Note: You must prepare your homework as plain text files, and send them to the TA at evirt@iis.sinica.edu.tw by 14:20 pm, December 31, 2008, Taipei Time. In your e-mail to the TA, the message has an empty body but with four attachments: readme.html, letter.dtd, letter.xsd, and letter.rng. Your e-mail must have the exact Subject: [TRC98XML-5]:student-id, where student-id is your student ID (for example, [TRC98XML-3]:B94705001). No late homework will be accepted.

This homework assignment asks you to write in three schema languages (XML DTD, XML Schema, and Relax NG) the schema documents that best specify the structure in the following "customer letter" XML documents. We describe informally the document structure of these letters as the following.

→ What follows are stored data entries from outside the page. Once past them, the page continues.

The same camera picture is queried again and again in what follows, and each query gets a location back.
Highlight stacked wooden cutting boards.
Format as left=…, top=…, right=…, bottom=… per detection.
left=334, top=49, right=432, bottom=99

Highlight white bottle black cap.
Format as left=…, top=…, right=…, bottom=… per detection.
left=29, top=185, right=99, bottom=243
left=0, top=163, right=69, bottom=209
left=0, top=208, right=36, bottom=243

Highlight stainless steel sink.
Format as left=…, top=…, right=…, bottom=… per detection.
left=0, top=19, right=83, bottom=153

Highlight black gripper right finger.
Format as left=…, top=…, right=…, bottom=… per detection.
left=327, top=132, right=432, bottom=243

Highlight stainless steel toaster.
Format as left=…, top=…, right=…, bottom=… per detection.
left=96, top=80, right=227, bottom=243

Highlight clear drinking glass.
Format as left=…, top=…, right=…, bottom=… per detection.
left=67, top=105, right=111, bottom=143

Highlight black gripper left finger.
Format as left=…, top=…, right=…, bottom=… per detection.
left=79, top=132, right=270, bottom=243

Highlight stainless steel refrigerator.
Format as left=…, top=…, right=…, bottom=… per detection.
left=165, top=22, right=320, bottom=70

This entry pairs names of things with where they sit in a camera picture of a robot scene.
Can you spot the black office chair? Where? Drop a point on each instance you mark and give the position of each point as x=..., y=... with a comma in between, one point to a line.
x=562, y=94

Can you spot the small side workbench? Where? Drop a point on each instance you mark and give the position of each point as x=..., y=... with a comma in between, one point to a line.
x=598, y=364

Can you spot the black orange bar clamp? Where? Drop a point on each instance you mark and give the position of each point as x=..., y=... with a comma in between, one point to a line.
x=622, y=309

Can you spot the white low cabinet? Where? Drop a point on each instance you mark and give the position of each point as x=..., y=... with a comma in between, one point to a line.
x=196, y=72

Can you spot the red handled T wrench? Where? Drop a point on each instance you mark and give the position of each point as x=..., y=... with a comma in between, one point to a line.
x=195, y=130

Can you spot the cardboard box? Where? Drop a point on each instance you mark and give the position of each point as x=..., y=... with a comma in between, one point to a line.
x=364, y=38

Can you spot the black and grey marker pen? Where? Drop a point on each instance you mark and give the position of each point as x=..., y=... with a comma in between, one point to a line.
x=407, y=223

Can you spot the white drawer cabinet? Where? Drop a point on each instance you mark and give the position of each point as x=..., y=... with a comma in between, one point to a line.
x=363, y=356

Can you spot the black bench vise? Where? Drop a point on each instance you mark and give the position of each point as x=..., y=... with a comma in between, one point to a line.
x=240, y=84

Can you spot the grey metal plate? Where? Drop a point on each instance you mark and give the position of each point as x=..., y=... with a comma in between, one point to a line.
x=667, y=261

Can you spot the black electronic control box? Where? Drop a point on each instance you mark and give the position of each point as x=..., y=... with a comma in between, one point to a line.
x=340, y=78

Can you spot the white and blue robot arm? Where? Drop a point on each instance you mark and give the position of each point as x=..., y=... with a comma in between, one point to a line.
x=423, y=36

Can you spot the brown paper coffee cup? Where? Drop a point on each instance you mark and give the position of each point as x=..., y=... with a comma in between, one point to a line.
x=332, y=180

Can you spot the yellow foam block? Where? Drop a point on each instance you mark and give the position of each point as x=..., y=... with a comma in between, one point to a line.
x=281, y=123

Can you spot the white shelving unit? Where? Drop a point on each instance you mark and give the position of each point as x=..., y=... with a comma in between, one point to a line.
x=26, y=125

In total, there are 8 element types allowed in the document: letter, title, body, customer, name, product, bold, italic. The document root element must be a letter element.

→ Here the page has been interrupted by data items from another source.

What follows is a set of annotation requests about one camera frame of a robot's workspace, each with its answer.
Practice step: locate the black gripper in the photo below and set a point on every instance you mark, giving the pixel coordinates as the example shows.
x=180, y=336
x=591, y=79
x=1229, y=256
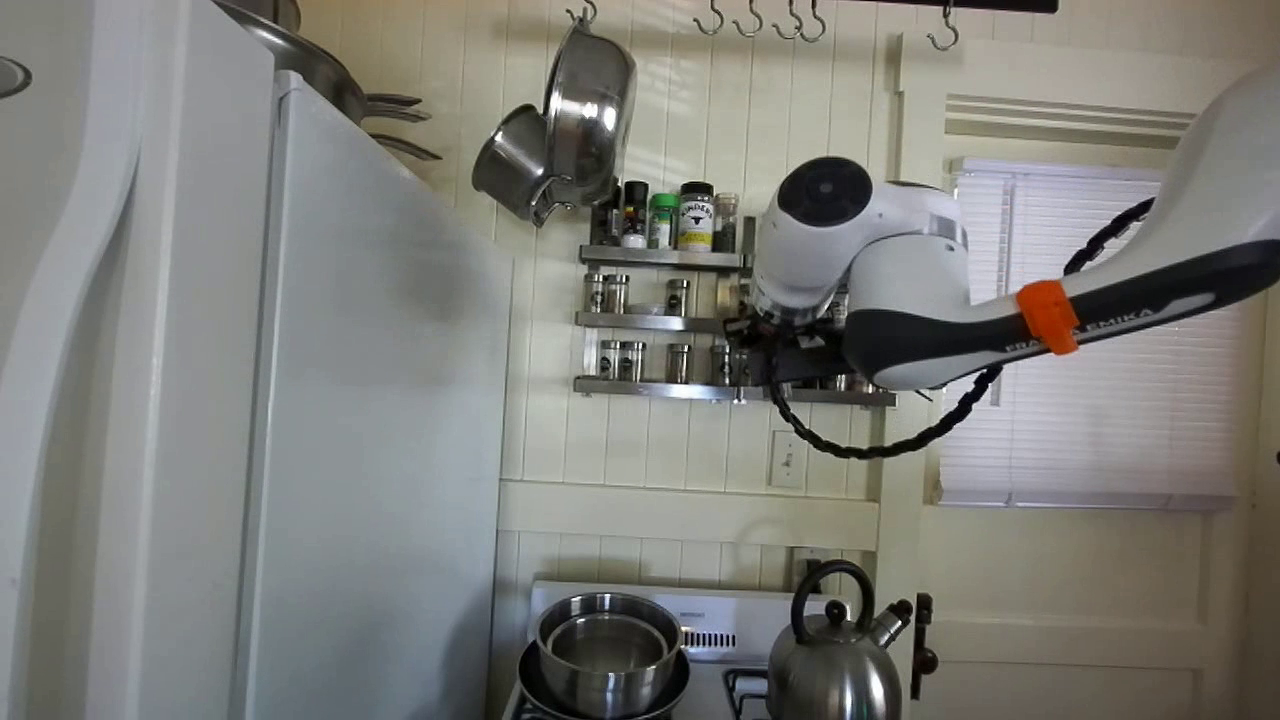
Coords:
x=786, y=358

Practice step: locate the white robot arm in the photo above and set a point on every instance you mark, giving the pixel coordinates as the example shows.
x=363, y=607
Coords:
x=881, y=282

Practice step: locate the metal spice shelf rack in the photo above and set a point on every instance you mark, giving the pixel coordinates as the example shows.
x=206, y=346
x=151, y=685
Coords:
x=657, y=322

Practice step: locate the white gas stove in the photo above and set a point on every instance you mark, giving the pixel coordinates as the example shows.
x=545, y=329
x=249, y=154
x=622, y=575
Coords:
x=724, y=636

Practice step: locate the hanging steel bowl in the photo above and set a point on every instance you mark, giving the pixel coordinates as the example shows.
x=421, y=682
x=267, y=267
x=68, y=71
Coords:
x=587, y=111

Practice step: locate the hanging steel pot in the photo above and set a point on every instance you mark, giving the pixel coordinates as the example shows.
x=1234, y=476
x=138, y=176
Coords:
x=512, y=166

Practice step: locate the steel pot on stove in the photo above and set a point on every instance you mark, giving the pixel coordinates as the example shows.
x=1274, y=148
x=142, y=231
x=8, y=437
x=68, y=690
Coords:
x=604, y=635

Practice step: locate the white window blind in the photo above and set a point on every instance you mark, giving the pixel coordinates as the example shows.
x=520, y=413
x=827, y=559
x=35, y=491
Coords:
x=1153, y=416

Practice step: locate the white refrigerator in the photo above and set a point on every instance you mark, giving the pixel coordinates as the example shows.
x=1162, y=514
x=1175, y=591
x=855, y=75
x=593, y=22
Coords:
x=249, y=391

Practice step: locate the steel kettle black handle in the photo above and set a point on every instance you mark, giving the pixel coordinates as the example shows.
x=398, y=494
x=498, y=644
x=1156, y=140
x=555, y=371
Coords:
x=838, y=666

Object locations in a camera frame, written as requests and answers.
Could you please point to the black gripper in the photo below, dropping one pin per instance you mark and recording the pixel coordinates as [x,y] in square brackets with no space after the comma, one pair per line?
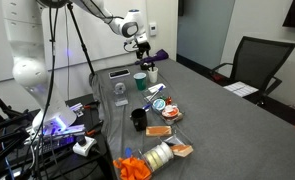
[142,48]

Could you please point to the black tongs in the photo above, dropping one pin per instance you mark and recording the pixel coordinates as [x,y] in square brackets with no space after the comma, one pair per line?
[151,66]

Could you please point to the green plastic cup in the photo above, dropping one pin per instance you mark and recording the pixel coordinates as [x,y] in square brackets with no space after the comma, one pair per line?
[140,79]

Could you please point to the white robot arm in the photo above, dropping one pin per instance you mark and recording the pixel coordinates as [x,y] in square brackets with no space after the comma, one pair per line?
[24,31]

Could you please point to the white paper cup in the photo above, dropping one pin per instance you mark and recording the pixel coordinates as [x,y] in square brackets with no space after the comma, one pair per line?
[153,74]

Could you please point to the purple folded umbrella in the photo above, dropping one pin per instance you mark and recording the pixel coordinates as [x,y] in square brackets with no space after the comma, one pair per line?
[160,55]

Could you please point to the blue marker pen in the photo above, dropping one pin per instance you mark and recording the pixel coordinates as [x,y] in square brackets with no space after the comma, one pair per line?
[160,88]

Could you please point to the clear acrylic square plate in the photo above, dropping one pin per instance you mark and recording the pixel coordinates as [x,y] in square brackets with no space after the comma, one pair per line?
[120,99]

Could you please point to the teal white round tin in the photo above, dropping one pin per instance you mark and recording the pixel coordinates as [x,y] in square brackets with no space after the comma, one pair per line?
[158,104]

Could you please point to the red white round tin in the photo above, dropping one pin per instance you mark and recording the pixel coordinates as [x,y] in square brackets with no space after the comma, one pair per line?
[170,111]

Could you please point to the black mug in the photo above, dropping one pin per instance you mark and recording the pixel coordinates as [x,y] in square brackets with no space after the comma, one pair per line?
[139,118]

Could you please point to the orange sponge block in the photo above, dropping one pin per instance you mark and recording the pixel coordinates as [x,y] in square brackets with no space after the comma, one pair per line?
[158,130]

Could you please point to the blue oval eraser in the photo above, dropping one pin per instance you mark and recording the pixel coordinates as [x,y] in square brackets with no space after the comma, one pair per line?
[128,152]

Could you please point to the paper sheet on chair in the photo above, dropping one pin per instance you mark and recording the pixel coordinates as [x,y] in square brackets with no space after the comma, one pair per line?
[241,89]

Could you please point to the orange patterned card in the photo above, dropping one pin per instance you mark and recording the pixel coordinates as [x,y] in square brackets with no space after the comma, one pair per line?
[181,150]

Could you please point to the black office chair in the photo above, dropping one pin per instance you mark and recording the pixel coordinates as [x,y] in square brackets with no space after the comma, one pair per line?
[255,63]

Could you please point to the white controller box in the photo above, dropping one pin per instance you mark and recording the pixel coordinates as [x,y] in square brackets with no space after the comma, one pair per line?
[83,145]

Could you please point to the grey table cloth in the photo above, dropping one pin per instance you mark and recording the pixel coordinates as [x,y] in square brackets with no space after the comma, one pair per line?
[232,139]

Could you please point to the black tablet white frame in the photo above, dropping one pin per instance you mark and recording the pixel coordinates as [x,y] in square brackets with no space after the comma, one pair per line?
[119,73]

The letter has two elements as children: a title element followed by a body element. Inside the body element is an interleaved sequence of two kinds of content. The first is called "marked up text" which we will describe shortly. The second is a sequence of two elements: a customer element followed by a product element. The title element under the letter element also has "marked up text" as its content.

A customer element has two elements as children: a title element followed by a name element. The title element has an empty content, and must have an attribute prefix whose values can only be one of Mr, Mrs, or Miss. The name element always has text (#PCDATA in XML DTD) as it content. Note that the title element under the customer element and the title element under the letter element have different content models. The product element has "marked up text" as its content.

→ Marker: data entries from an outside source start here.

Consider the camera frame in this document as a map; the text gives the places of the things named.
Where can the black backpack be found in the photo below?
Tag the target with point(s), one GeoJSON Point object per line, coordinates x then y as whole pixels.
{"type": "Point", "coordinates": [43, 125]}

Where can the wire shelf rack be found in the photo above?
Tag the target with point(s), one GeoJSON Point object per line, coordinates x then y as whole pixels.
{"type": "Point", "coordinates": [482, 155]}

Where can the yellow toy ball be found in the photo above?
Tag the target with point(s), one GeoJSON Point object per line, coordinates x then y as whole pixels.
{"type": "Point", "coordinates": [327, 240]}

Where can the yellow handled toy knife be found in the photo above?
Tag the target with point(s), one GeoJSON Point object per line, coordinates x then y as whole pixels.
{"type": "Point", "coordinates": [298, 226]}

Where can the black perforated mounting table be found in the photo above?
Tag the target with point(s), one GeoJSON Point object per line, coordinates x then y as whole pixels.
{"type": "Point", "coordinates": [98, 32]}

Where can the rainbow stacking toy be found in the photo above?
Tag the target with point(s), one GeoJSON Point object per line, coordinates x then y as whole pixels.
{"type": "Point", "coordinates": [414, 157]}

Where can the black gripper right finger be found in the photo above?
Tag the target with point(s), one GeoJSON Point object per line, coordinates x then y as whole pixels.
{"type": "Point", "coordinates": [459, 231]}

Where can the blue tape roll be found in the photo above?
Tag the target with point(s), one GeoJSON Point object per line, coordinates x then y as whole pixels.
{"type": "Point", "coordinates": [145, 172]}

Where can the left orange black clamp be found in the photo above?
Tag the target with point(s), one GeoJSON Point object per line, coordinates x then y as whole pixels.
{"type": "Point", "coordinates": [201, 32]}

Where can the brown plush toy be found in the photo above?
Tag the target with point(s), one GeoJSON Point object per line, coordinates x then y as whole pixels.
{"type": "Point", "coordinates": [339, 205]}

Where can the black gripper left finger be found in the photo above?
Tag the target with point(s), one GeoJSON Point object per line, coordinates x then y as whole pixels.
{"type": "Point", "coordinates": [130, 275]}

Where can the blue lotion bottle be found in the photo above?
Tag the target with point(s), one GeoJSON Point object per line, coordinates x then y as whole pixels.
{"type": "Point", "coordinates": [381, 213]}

A "marked up text" is an interleaved sequence of two kinds of content: text, and any number of either bold or italic elements. Both bold and italic elements have "marked up text" as their contents as well. However, inside an bold element there must be no bold element as its child or descendant. Likewise, inside an italic element there must be no italic element as its child or descendant.

The following is a valid letter:

<?xml version="1.0" encoding="iso-8859-1"?>
<letter>
 <title>
  Exciting new products for the <bold>Christmas</bold> season!
 </title>
 <body>
  Dear <customer><title prefix="Miss"/><name>Lin</name></customer>, I am writing
  to you about the <product><italic>SoCute</italic></product>
  line of new notebooks. These notebooks start at the
  <italic><bold>unbelievable</bold> price of NT$ 5,000 each</italic>,
  and is ready to order. <bold>Get yours now!</bold>
  I wish you a most happy holiday.
 </body>
</letter>

The following letter is an invalid XML document:

<?xml version="1.0" encoding="iso-8859-1"?>
<letter>
 <title>
  Exciting new products for the <bold><bold>Christmas</bold></bold> season!
 </title>          <!-- bold inside bold ^^^ -->
 <body>            <!-- vvv title shall have empty content -->
  Dear <customer><title>Miss</title><name>Lin</name></customer>, I am writing
  to you about the <italic>SoCute</italic>  <!-- Missing product element -->
  line of new notebooks. These notebooks start at the
  <italic><bold><italic>un</italic>believable</bold> <!-- italic inside italic -->
  price of NT$ 5,000 each</italic>,
  and is ready to order. <bold>Get yours now!</bold>
  I wish you a most happy holiday.
 </body>
</letter>

Note that XML DTD (perhaps even XML Schema) may not be expressive enough to describe some of the above constraints. In such a case, you shall design your schema in such a way that the set of documents it will accept as valid shall include all the valid documents (as required above); however, this set of documents shall be as small as possible.

You may use the following online services to validate your schema documents (and the document instances):

  1. XML DTD: http://validator.w3.org/
  2. XML Schema: http://www.w3.org/2001/03/webdata/xsv, or http://tools.decisionsoft.com/schemaValidate/
  3. Relax NG: http://validator.nu/

You can also install these and other validators at your own PC as standalone applications so as to help you write schema documents and validate document instances.

Name your schema documents as letter.dtd, letter.xsd, and letter.rng, respectively for the schema languages XML DTD, XML Schema, and Relax NG. Also prepare a HTML document readme.html explaining your schema designs.

Hint: It is probably easier to start with Relax NG, then translate what you have into XML Schema and XML DTD.